Well, I have not merely not often, but never, experienced an earthquake; yet there is no conflict, no principle of experience which in this case gives me a "degree of assurance against the fact" that witnesses to earthquakes endeavor to establish. 
6. On the point of consistency with his own philosophy, there cold hardly be a defense. Hume is so clear that no amount of uniformity of experience can possibly be a rational ground, or evidence, let alone proof, that the like must happen in a similar case, that it really looks as if his tongue were in his cheek when he says that the occurrence of a miracle is disproved just by the fact of its being a violation of the laws of nature; that it is ruled out as an impossible event. In the very next chapter but one he repeats his constant position that, reasoning a priori, we must grant that anything may produce anything. "The falling of a pebble may, for aught we know, extinguish the sun." and yet in his chapter we get him saying "The raising of a house or ship into the air is a visible miracle. The raising of a feather, when the wind wants ever so little of force requisite for that purpose, is as real a miracle, though not so sensible with regard to us" In short for purposes of this chapter he is adopting the mechanistic determinism–the picture of nature bound fast in fate by inviolable laws–which belong not to Hume's conceptions but to those of his century–the effect of Newtonian science (?). His own view is: 
That there is nothing in any object, considered in itself, which can afford us a reason for drawing a conclusion beyond it; and That even after the observation of a frequent or constant conjunction of objects, we have no reason to draw any inference concerning any object beyond those of which we have had experience; I say, let men be once fully convinced of these two principles, and this will throw them so loose from all common systems, that they will make no difficulty of receiving any, which may appear the most extraordinary. 
The essay is brilliant propaganda…The argument for Hume's account of causality, that this is just the avoidable way we do think, is as silly if addressed to believers in miracles as the proof of God from universal consent addressed to atheists. 
G. E. M. Anscome, Faith in a Hard Ground (Imprint Academic 2008), chap. 4.

3 comments:

  1. This comment has been removed by the author.

    ReplyDelete
  2. Maybe I'm just playing armchair philosopher here, but doesn't it seem like Hume's argument against miracles is in tension with his problem of induction?

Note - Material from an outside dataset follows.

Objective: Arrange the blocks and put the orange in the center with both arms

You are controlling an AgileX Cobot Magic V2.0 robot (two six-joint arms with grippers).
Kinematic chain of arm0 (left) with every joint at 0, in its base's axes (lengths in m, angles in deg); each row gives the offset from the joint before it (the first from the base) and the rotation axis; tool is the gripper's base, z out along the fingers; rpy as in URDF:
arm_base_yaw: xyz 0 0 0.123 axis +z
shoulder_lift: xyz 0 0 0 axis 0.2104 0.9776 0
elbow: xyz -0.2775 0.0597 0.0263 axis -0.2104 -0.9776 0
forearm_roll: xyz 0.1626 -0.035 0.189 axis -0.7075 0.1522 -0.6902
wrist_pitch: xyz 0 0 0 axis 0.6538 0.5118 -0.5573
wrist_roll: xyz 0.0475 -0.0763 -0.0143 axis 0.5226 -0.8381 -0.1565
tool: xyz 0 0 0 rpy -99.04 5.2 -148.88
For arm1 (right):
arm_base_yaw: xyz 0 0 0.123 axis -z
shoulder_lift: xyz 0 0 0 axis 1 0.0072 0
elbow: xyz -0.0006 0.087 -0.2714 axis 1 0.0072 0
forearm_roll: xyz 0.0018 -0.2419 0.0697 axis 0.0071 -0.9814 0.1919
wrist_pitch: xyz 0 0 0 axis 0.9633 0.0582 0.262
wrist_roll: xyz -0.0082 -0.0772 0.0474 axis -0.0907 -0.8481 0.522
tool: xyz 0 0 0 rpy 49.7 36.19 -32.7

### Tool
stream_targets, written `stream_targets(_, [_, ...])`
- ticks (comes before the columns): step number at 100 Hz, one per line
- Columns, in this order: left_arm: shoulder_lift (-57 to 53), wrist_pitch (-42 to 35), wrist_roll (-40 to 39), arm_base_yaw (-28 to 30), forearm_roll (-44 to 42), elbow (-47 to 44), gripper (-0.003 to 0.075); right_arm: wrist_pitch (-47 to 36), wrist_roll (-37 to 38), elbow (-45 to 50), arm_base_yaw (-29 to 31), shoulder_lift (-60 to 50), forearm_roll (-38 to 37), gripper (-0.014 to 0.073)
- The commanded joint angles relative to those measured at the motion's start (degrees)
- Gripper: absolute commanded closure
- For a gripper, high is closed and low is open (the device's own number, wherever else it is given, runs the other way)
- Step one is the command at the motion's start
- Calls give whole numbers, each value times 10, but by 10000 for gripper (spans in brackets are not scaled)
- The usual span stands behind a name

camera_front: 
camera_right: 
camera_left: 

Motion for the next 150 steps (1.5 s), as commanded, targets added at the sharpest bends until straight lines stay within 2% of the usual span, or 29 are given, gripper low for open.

In the argument against miracles, he indicates that "There must therefore be a uniform experience against every miraculous event, otherwise the event would not merit that appellation." But in the problem of induction, we have no reason for assuming a uniform experience, since there is (supposedly) no non-question-begging basis for believing that the future will resemble the past. Am I missing something here?

    Maybe Hume was just trolling the philosophical community left and right.

    ReplyDelete
    Replies
    1. In fact she makes that very point. Hume's attack on miracles presumes a view of induction which he elsewhere repudiates.